Il 1965 è soprattutto l’anno in cui il giovane Felice Gimondi, nato a Sedrina, in provincia di Bergamo, esordisce nella categoria dei professionisti: corre il suo primo Tour de France e, clamorosamente, lo vince. Inizia così una carriera piena di successi: nel 1966 vince la Parigi-Roubaix e il Giro di Lombardia; nel 1967 conquista il suo primo Giro d’Italia (vincerà altre due edizioni, nel 1969 e 1976); nel 1968 vince la Vuelta (il ‘giro’ di Spagna); nel 1973 trionfa ai campionati del mondo a Barcellona, vince la Coppa Bernocchi e di nuovo il Lombardia; nel 1974 si aggiudica la Milano-Sanremo e la Coppa Agostoni.

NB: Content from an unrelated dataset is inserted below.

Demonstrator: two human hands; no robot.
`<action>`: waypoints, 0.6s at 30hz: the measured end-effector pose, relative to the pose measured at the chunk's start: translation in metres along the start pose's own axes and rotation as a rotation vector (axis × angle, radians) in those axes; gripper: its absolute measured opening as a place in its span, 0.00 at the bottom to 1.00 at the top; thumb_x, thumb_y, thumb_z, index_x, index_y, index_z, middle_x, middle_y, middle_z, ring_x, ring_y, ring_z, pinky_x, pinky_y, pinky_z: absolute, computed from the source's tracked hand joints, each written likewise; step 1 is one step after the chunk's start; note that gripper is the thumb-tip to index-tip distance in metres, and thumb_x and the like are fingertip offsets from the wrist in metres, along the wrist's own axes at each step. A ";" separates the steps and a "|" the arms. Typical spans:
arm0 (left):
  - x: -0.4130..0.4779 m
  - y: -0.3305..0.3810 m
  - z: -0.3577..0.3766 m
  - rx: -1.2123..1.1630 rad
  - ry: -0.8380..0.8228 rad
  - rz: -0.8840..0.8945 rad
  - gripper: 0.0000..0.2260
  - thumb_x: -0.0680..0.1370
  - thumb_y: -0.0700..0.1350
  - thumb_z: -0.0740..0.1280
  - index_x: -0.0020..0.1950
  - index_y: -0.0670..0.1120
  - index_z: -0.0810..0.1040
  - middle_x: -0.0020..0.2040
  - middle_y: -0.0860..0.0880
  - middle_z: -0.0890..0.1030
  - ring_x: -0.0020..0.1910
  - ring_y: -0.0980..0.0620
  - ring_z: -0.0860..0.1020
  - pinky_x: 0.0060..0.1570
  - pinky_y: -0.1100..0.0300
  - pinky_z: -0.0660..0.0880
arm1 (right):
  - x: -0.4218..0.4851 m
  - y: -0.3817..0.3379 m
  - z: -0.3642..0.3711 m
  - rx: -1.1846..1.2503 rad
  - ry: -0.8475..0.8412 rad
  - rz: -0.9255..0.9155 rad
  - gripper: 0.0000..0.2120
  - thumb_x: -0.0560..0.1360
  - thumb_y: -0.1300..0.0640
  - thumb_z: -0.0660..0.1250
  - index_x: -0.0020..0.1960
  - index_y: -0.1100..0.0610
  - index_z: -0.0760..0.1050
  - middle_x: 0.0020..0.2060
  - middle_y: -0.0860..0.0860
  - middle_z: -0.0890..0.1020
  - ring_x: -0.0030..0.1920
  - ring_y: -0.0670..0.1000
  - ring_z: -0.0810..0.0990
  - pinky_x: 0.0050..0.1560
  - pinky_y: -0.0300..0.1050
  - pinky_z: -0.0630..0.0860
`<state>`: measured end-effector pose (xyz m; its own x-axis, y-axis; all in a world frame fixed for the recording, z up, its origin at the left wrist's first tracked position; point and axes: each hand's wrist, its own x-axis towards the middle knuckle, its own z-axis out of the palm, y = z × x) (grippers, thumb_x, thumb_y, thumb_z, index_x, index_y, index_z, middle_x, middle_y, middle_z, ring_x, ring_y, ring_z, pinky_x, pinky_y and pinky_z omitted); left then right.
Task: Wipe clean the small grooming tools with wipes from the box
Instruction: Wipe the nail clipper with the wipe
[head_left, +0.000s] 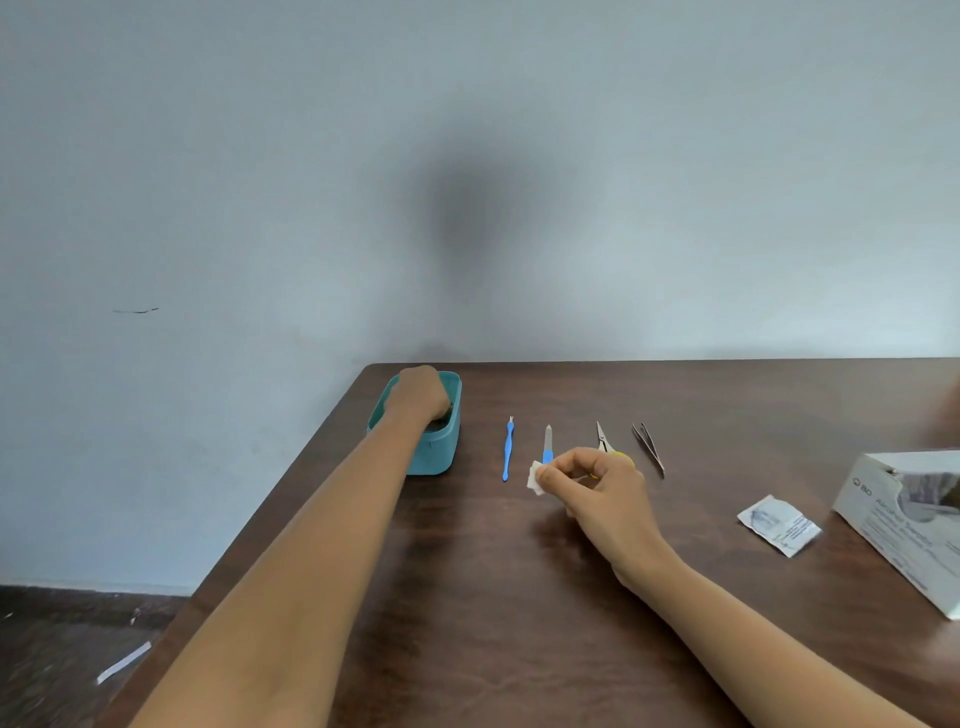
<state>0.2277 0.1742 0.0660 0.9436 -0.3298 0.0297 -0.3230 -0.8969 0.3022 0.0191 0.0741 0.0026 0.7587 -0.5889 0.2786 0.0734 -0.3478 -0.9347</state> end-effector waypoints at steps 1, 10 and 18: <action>0.001 0.000 0.001 -0.003 0.008 -0.001 0.12 0.77 0.36 0.59 0.59 0.36 0.75 0.58 0.40 0.79 0.53 0.44 0.79 0.43 0.58 0.70 | 0.000 0.000 0.000 -0.001 -0.001 -0.001 0.07 0.69 0.53 0.73 0.33 0.52 0.82 0.27 0.44 0.78 0.27 0.44 0.70 0.35 0.40 0.68; -0.009 -0.009 -0.004 -0.092 0.091 0.015 0.09 0.75 0.38 0.65 0.54 0.37 0.77 0.56 0.38 0.79 0.53 0.42 0.79 0.45 0.55 0.74 | -0.001 -0.003 -0.002 0.131 0.042 0.056 0.09 0.69 0.54 0.73 0.32 0.54 0.80 0.25 0.45 0.77 0.26 0.44 0.67 0.34 0.42 0.65; -0.045 0.022 -0.038 -0.322 0.279 0.190 0.06 0.72 0.42 0.69 0.43 0.40 0.81 0.43 0.42 0.82 0.43 0.42 0.81 0.48 0.50 0.80 | -0.004 -0.015 -0.017 0.511 0.284 0.171 0.08 0.73 0.59 0.71 0.35 0.57 0.78 0.28 0.52 0.70 0.27 0.47 0.65 0.27 0.38 0.62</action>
<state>0.1813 0.1809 0.1077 0.8679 -0.3478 0.3546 -0.4942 -0.6765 0.5460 0.0042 0.0694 0.0188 0.5896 -0.8018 0.0975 0.3203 0.1212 -0.9395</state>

La straordinaria carriera di Gimondi risulterà paradossalmente limitata perchè si incrocia, fin da subito, con quella di un corridore belga destinato a diventare il più forte di ogni epoca: Eddy Merckx. In una carriera irripetibile, durata 13 anni, Merckx riscrive gli albi d’oro del ciclismo mondiale vincendo a ripetizione qualunque corsa degna di nota (unica eccezione: l’antica Paris-Tours); lo fa, in misura considerevole, anche sulle strade lombarde: nel 1966 conquista la prima delle sue sette Milano-Sanremo (trionferà anche nelle edizioni del 1967, 1969, 1971, 1973, 1975 e1976); nel 1971 e nel 1972 vince il Giro di Lombardia, lo conquista anche nel 1973, ma viene poi squalificato (lasciando la vittoria a Gimondi); tra il 1968 e il 1974 vince cinque edizioni del Giro d’Italia (una sequenza interrotta solo nel 1969, a causa di una prima e controversa squalifica).

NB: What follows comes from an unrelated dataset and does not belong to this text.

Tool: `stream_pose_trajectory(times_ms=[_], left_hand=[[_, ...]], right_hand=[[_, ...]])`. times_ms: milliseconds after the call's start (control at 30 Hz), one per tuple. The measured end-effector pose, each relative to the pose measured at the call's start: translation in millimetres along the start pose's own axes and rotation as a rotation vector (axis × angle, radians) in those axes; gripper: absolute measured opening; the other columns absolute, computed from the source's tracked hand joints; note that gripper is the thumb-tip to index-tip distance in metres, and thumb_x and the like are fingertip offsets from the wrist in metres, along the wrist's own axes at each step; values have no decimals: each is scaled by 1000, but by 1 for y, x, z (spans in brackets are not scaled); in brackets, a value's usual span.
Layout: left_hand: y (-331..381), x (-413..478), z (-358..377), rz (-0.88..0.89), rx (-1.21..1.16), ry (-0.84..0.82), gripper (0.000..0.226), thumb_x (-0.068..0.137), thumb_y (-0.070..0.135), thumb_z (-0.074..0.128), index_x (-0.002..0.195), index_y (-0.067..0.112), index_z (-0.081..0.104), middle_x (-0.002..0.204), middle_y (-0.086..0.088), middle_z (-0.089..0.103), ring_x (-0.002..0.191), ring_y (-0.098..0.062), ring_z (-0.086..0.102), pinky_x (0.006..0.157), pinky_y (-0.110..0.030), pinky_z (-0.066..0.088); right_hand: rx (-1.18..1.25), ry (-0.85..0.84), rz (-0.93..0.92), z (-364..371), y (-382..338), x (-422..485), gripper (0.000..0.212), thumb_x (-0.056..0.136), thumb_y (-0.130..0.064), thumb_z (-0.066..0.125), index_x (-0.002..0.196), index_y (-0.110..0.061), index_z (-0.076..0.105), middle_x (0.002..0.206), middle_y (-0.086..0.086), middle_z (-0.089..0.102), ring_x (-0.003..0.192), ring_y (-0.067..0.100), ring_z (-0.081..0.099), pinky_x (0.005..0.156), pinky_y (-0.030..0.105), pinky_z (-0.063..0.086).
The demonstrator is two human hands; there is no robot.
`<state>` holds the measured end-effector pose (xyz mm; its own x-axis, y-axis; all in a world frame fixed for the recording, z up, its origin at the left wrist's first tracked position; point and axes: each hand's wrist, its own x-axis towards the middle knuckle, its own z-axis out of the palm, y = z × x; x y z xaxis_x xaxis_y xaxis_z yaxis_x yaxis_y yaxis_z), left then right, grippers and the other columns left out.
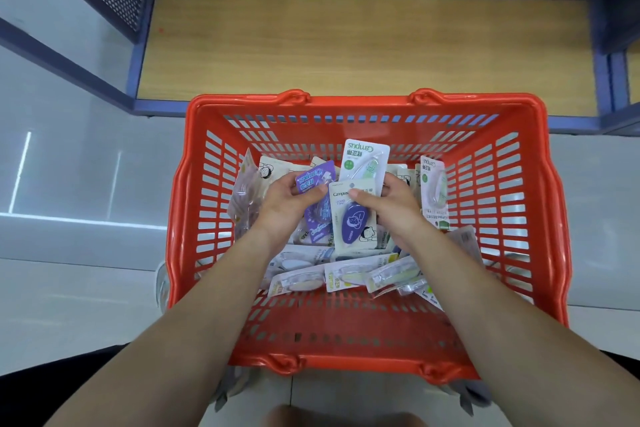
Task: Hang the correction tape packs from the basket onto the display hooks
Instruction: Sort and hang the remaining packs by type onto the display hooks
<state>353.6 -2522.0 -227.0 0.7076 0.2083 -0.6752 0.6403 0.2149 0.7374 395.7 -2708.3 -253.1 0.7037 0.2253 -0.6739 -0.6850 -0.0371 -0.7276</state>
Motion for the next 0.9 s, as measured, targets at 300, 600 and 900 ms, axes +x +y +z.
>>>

Mentre Gimondi vince i campionati del mondo di Barcellona, l’Italia deve affrontare le conseguenze della crisi petrolifera del 1973. Ridurre i consumi di energia diviene un imperativo. La circolazione dei mezzi a motore viene limitata dall’introduzione delle cosiddette “domeniche a piedi”. Per qualche mese la bicicletta, come mezzo di trasporto quotidiano, torna a vivere i fasti del passato. Le cronache dell’epoca riportano che Milano è invasa da «centinaia di migliaia di ciclisti» e gli ordinativi sommergono le aziende impegnate, a fine novembre, a promuovere i propri prodotti in occasione dell’Esposizione internazionale del ciclo e del motociclo che si tiene alla Fiera. A Como, l’organizzazione di un giro cicloturistico registra la partecipazione di 1750 persone.
Si tratta di un fenomeno momentaneo, che andrà spegnendosi con il progressivo ritorno alla normalità degli approvvigionamenti energetici, a partire dalla metà del 1974. Il Giro d’Italia di quell’anno parte il 16 maggio dalla Città del Vaticano, a Roma, e si conclude il 9 giugno nel capoluogo lombardo con una tappa speciale detta “Giro di Milano”. Merckx vince la sua ultima ‘corsa rosa’ con pochi secondi di vantaggio su di un giovane corridore mantovano appena approdato al professionismo: Gianbattista Baronchelli. Al terzo posto della classifica generale si piazza Felice Gimondi.
Merckx e Gimondi ottengono le ultime vittorie di prestigio nel 1976.
Il decennio che li ha visti protagonisti ha registrato il sorgere di nuove e radicali tensioni politiche e sociali, in Lombardia come nel resto d’Italia. A Milano iniziano i primi processi di delocalizzazione produttiva che porteranno alla dismissione di grandi aree industriali collocate in prossimità del cuore urbano della metropoli. Grandi cambiamenti economici, sociali e urbanistici sono ormai alle porte, nel contesto regionale.
Ma anche lo sport del pedale sta cambiando: con Merckx e Gimondi si raggiunge il culmine dell’evoluzione del ciclismo agonistico ‘classico’, quello nato e cresciuto attraverso le imprese dei ‘campionissimi’: da Girardengo a Coppi. Sta per iniziare una nuova fase storica, caratterizzata da significative innovazioni tecnologiche nella produzione di biciclette e abbigliamento da gara, ma anche da una crescente ‘specializzazione’ dei corridori dal punto di vista delle abilità tecniche e delle caratteristiche fisiche.